> **EXERCISE DIRECTIONS**:
From the listing below, set down exactly the lines between the one holding "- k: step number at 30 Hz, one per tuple" and the one holding "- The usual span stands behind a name", inclusive. No other line is wanted.

> **DATA IN THIS EXERCISE**:
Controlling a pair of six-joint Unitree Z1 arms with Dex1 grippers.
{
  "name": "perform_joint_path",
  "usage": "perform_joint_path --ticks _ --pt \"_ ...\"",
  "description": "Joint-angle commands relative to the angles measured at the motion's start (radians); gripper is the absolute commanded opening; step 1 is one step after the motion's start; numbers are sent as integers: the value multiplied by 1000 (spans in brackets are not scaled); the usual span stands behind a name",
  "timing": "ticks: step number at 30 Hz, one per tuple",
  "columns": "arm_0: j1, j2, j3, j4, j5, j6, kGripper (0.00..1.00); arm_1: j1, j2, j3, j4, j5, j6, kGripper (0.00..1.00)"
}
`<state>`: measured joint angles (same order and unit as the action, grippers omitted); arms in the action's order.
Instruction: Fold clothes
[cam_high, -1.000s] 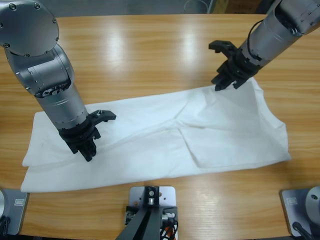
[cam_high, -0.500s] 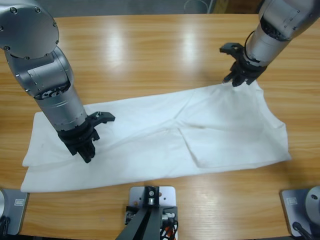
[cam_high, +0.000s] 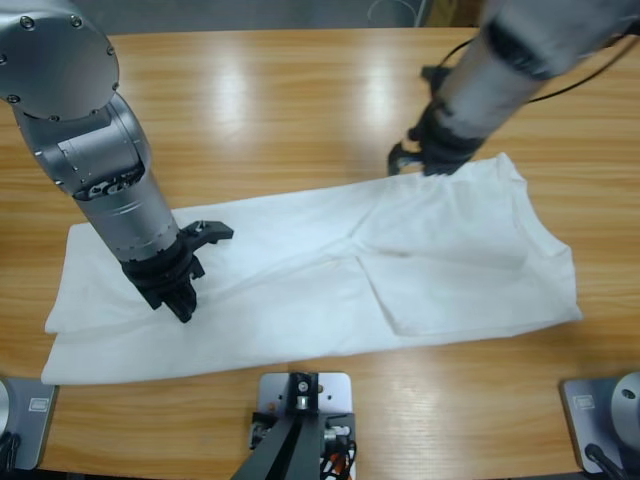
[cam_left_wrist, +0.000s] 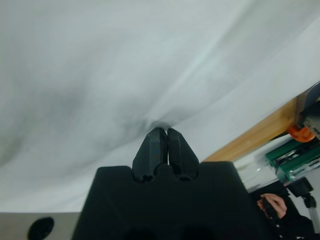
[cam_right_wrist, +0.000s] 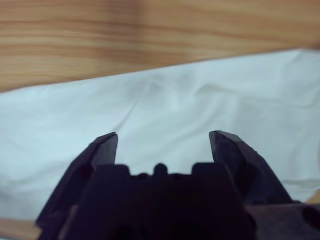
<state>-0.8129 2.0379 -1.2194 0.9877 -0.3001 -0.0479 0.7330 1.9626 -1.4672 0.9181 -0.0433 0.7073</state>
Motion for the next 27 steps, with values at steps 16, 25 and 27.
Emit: perform_joint_path --ticks 16,25,27 --pt "-8 -18 -3 -9 -4 -32 0 69 335 -234 223 -97 128 644" --pt "-8 -21 -3 -11 -2 -33 0 97 337 -246 272 -164 123 0" --pt "-8 -22 -2 -10 -2 -33 0 101 343 -248 272 -161 121 0"
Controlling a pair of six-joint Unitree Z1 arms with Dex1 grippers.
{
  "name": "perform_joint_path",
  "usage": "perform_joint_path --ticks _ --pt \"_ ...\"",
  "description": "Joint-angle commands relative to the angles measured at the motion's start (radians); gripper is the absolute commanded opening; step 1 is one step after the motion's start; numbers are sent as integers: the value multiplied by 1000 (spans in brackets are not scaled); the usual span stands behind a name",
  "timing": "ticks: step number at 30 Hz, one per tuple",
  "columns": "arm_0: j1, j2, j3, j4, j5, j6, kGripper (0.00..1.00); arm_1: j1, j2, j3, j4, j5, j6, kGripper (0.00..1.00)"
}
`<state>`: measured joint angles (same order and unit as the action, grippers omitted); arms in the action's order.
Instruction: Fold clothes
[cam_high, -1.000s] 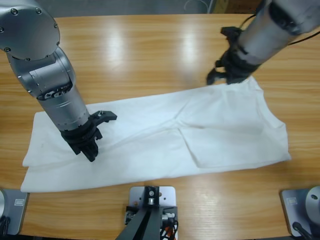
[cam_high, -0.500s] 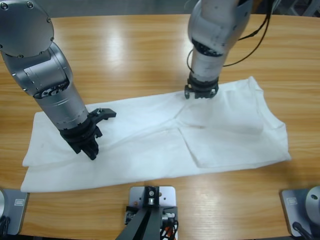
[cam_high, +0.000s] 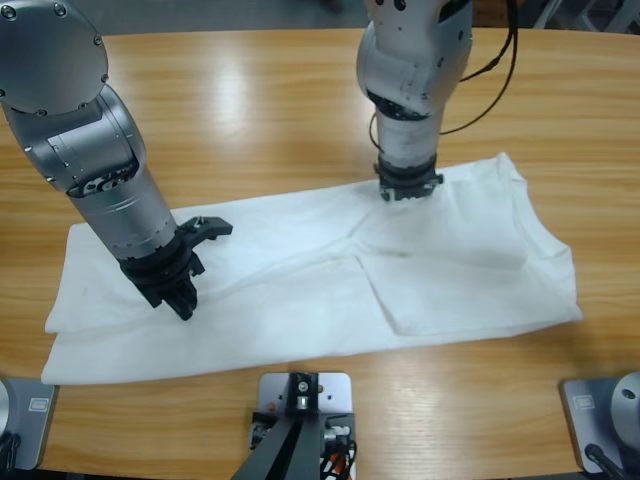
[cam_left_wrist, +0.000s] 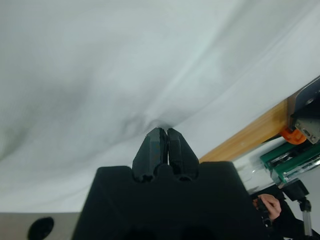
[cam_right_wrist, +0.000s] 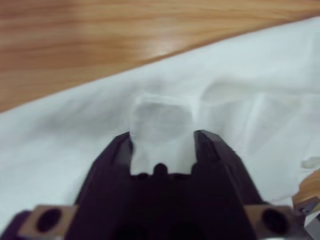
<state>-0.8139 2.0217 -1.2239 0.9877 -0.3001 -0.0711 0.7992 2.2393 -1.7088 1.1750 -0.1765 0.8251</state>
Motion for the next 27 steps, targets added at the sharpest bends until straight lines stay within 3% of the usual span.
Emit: perform_joint_path --ticks 1,14,27 --pt "-7 -6 4 -11 -1 -10 0 37 68 -8 15 -26 3 0" --pt "-7 -6 5 -13 -2 -15 0 80 36 -45 15 -35 -72 0" --pt "-13 -6 12 -21 -2 -19 0 186 43 -115 28 48 -119 0"
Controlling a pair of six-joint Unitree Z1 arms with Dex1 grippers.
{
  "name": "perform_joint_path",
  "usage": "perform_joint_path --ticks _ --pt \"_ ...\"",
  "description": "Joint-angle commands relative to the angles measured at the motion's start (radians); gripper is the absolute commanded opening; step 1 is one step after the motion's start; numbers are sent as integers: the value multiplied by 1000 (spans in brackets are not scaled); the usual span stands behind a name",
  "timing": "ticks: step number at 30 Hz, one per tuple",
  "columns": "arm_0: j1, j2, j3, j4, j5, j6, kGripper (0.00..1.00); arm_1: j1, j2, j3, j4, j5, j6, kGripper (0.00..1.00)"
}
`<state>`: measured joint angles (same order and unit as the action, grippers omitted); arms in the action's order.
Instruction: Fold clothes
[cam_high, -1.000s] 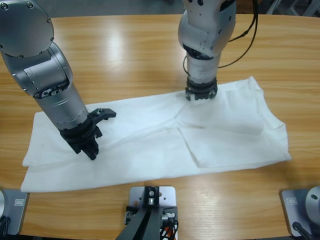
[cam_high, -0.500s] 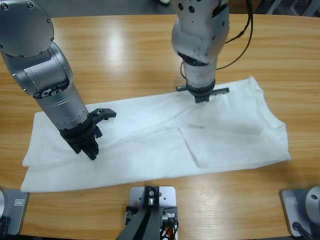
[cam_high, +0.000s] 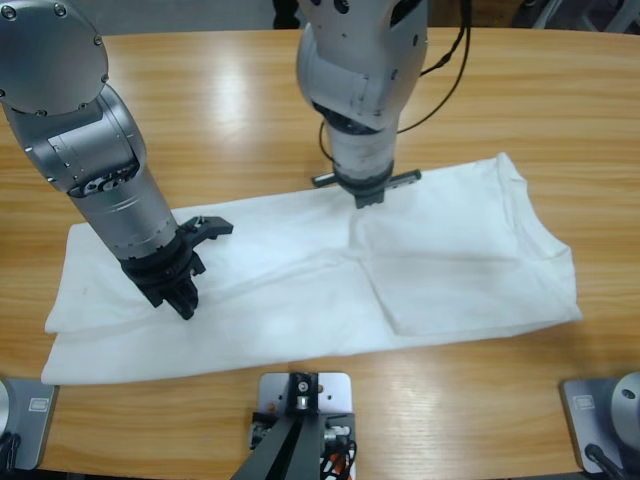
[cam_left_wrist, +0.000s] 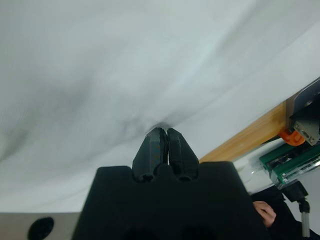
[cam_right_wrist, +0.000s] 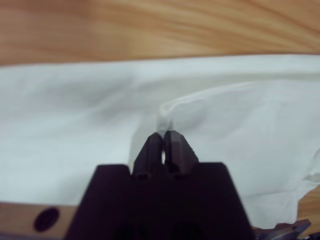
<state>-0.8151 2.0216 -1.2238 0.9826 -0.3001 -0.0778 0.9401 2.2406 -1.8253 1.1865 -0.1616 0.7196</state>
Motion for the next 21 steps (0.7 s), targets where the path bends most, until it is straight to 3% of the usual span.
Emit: perform_joint_path --ticks 1,13,14,16,17,21 --pt "-13 -6 12 -16 -2 -13 0 45 42 0 19 33 -14 0" --pt "-16 -39 29 -15 8 -12 0 49 44 53 48 48 -2 0" --pt "-16 -48 31 -13 17 -11 0 51 37 54 48 48 0 42" --pt "-16 -72 31 -13 32 -12 0 54 -9 50 48 40 0 764" --pt "-16 -84 29 -13 33 -14 0 56 -49 43 47 29 -11 941" --pt "-16 -124 23 -15 34 -31 0 57 -256 19 52 3 -55 1000"
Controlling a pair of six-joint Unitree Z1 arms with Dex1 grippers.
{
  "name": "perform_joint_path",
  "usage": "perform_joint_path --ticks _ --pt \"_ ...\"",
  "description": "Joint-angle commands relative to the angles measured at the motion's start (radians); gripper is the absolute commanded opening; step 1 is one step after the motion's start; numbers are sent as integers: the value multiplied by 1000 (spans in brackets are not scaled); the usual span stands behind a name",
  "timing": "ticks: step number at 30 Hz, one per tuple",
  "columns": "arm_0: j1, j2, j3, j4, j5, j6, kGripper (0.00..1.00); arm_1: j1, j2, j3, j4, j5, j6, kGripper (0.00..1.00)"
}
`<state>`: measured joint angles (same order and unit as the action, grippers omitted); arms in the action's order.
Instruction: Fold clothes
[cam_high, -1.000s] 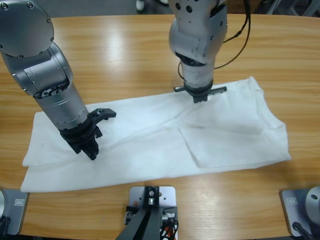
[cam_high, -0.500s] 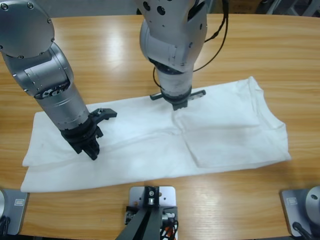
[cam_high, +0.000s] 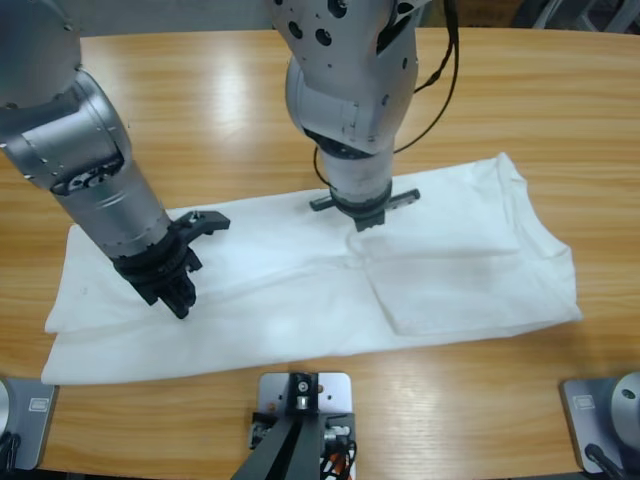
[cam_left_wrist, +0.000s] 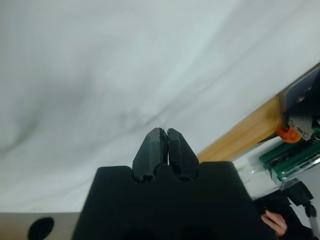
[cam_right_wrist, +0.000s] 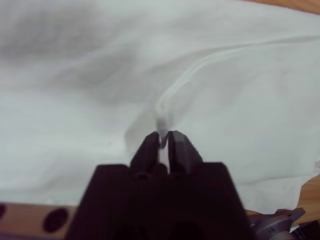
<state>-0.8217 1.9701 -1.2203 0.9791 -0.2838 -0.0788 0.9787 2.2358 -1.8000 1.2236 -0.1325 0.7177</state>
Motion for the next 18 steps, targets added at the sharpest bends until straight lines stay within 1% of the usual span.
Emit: perform_joint_path --ticks 1,2,3,4,5,6,7,8,9,12,14,16,18 --pt "-10 -85 19 -11 19 -35 0 18 -301 0 14 -25 -55 1000" --pt "-10 -97 19 -12 20 -42 0 13 -344 26 11 -23 -55 997" --pt "-10 -106 18 -13 19 -48 0 -1 -376 68 4 -14 -61 936" --pt "-10 -114 14 -16 18 -53 0 -18 -401 133 -24 5 -76 746" --pt "-10 -118 9 -29 13 -63 0 -35 -426 223 -86 35 -96 435" --pt "-10 -120 7 -52 0 -82 0 -60 -452 324 -166 81 -116 92" --pt "-10 -121 6 -82 -19 -107 0 -84 -486 424 -250 109 -128 0" --pt "-10 -120 6 -112 -38 -134 0 -106 -529 522 -328 123 -136 0" --pt "-10 -123 4 -140 -56 -160 0 -121 -557 579 -371 125 -136 0" --pt "-19 -153 -26 -182 -99 -206 0 -160 -609 690 -453 150 -145 0" --pt "-19 -145 -28 -181 -81 -211 0 -213 -627 770 -522 153 -139 0" --pt "-19 -116 4 -182 -47 -211 0 -287 -625 847 -602 187 -142 0" --pt "-24 -92 38 -193 -37 -219 0 -355 -606 895 -646 227 -146 0"
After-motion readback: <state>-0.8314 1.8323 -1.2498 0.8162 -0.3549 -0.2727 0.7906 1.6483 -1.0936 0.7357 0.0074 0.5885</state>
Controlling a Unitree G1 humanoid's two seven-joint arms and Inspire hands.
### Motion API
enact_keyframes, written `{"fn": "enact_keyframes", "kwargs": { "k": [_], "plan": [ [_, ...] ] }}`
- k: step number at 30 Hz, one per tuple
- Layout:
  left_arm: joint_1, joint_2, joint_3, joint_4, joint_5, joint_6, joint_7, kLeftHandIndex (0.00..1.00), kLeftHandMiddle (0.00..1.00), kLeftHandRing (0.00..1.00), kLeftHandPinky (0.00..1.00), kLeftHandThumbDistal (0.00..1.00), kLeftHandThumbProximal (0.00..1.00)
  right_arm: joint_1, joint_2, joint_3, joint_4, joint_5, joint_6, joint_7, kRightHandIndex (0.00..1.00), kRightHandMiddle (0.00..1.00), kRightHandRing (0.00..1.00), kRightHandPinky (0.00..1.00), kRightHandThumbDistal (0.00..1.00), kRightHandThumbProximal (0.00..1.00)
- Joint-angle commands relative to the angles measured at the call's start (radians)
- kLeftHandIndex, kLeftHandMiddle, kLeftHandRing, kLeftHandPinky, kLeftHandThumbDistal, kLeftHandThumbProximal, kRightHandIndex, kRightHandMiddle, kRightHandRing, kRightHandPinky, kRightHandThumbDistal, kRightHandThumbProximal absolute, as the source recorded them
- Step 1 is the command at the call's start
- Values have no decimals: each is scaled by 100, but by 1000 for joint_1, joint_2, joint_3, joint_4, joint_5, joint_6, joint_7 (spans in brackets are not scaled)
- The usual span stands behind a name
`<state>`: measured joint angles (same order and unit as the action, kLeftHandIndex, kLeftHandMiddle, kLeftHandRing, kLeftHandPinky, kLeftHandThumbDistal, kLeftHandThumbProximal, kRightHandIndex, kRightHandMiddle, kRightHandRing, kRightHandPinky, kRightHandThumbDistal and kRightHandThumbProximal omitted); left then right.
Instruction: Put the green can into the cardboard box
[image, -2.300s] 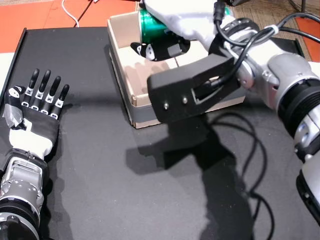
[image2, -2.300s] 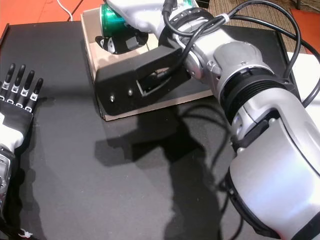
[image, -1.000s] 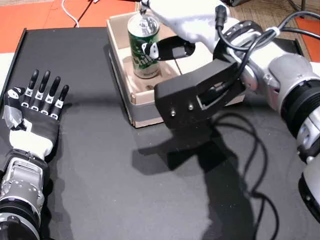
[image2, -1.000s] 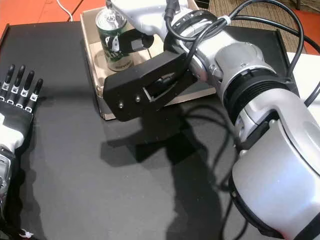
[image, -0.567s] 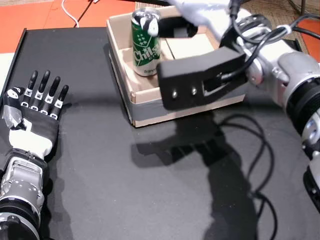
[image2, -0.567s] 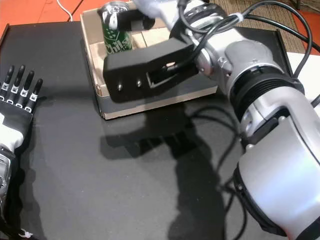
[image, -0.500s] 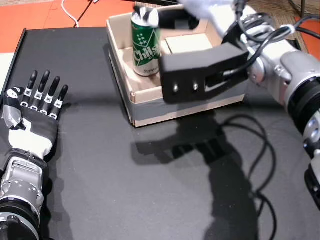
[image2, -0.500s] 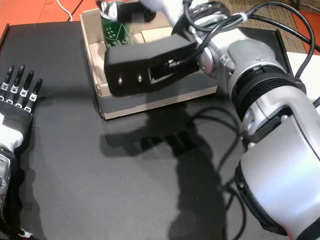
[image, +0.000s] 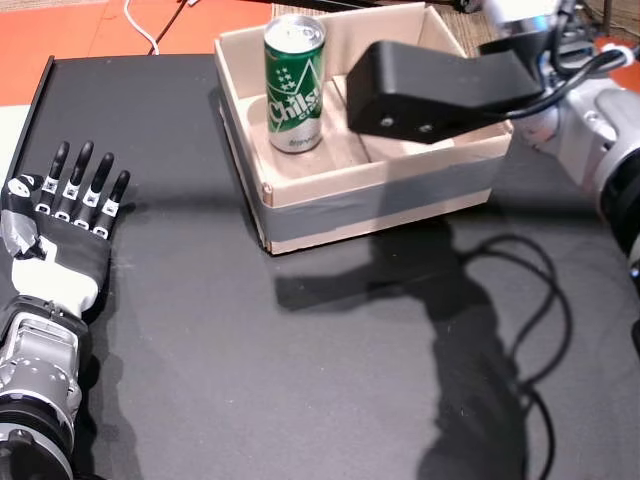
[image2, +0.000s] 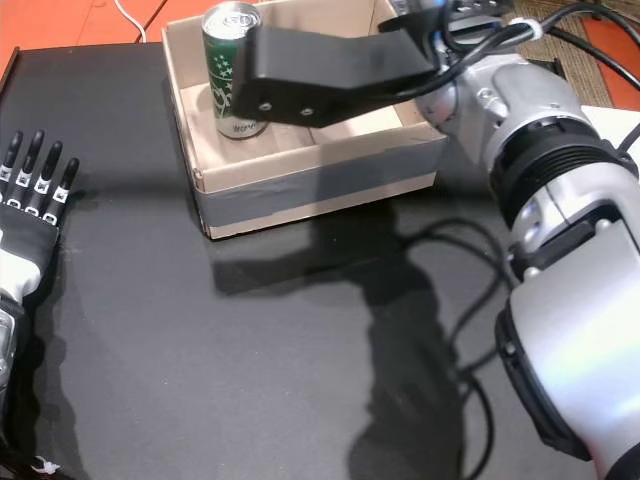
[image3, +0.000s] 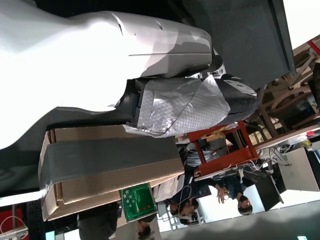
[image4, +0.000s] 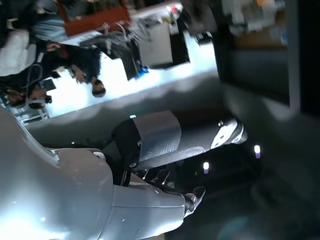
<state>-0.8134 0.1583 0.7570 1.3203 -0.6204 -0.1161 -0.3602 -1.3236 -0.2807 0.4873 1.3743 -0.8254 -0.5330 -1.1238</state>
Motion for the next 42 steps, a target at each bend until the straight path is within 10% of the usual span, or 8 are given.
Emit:
{"fn": "enact_keyframes", "kwargs": {
  "k": [1, 10, 21, 33, 42],
  "plan": [
    [7, 9, -3, 14, 16, 3, -9, 71, 58, 67, 83, 0, 100, 34, -32, -7, -9, 11, -33, -44, 79, 90, 100, 100, 74, 64],
    [7, 19, -2, 12, 14, 9, -4, 74, 59, 66, 83, 0, 100, 172, -200, 26, -63, -10, -261, -77, 72, 82, 92, 96, 63, 56],
    [10, 37, 5, 13, 10, 26, -3, 73, 58, 65, 78, 0, 94, 573, -332, -120, -244, 226, -667, 239, 76, 88, 94, 96, 75, 62],
    [17, 58, 5, 13, 9, 39, -10, 69, 56, 63, 78, 0, 95, 1059, -155, -288, -514, 606, -730, 688, 79, 88, 97, 100, 50, 60],
    [12, 75, -2, 11, 16, 41, 4, 71, 60, 64, 80, 0, 100, 1190, -23, -393, -517, 521, -692, 720, 76, 86, 96, 100, 61, 61]
  ]
}}
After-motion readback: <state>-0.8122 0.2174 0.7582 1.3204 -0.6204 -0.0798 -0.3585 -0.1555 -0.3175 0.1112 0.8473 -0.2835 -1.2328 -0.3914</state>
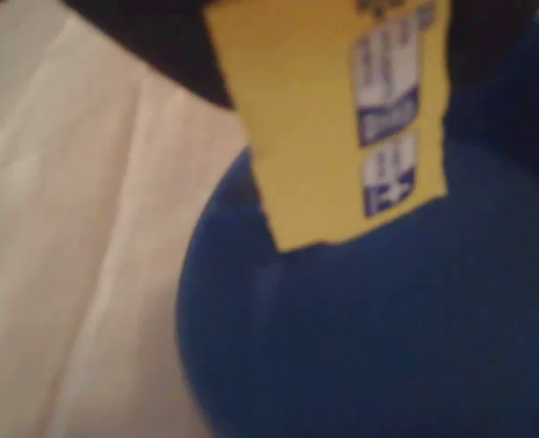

> **OUTPUT FOR THIS TASK**:
- k: step number at 30 Hz, one per tuple
- Layout:
  left_arm: joint_1, joint_2, joint_3, joint_4, joint_5, joint_6, joint_7, kLeftHandIndex (0.00..1.00), kLeftHandMiddle (0.00..1.00), kLeftHandRing (0.00..1.00), kLeftHandPinky (0.00..1.00), kLeftHandThumbDistal (0.00..1.00), kLeftHandThumbProximal (0.00..1.00)
  right_arm: joint_1, joint_2, joint_3, joint_4, joint_5, joint_6, joint_7, kRightHandIndex (0.00..1.00), kRightHandMiddle (0.00..1.00), kRightHandRing (0.00..1.00), kRightHandPinky (0.00..1.00), kRightHandThumbDistal (0.00..1.00), kRightHandThumbProximal (0.00..1.00)
- Joint-angle commands relative to the angles measured at the call's start (radians)
- kLeftHandIndex, kLeftHandMiddle, kLeftHandRing, kLeftHandPinky, kLeftHandThumbDistal, kLeftHandThumbProximal, kRightHandIndex, kRightHandMiddle, kRightHandRing, kRightHandPinky, kRightHandThumbDistal, kRightHandThumbProximal absolute, as the source recorded them
- Step 1 is the command at the call's start
- Values have no decimals: each is scaled by 100, but by 1000 for joint_1, joint_2, joint_3, joint_4, joint_5, joint_6, joint_7 (spans in brackets are not scaled)
- The usual span stands behind a name

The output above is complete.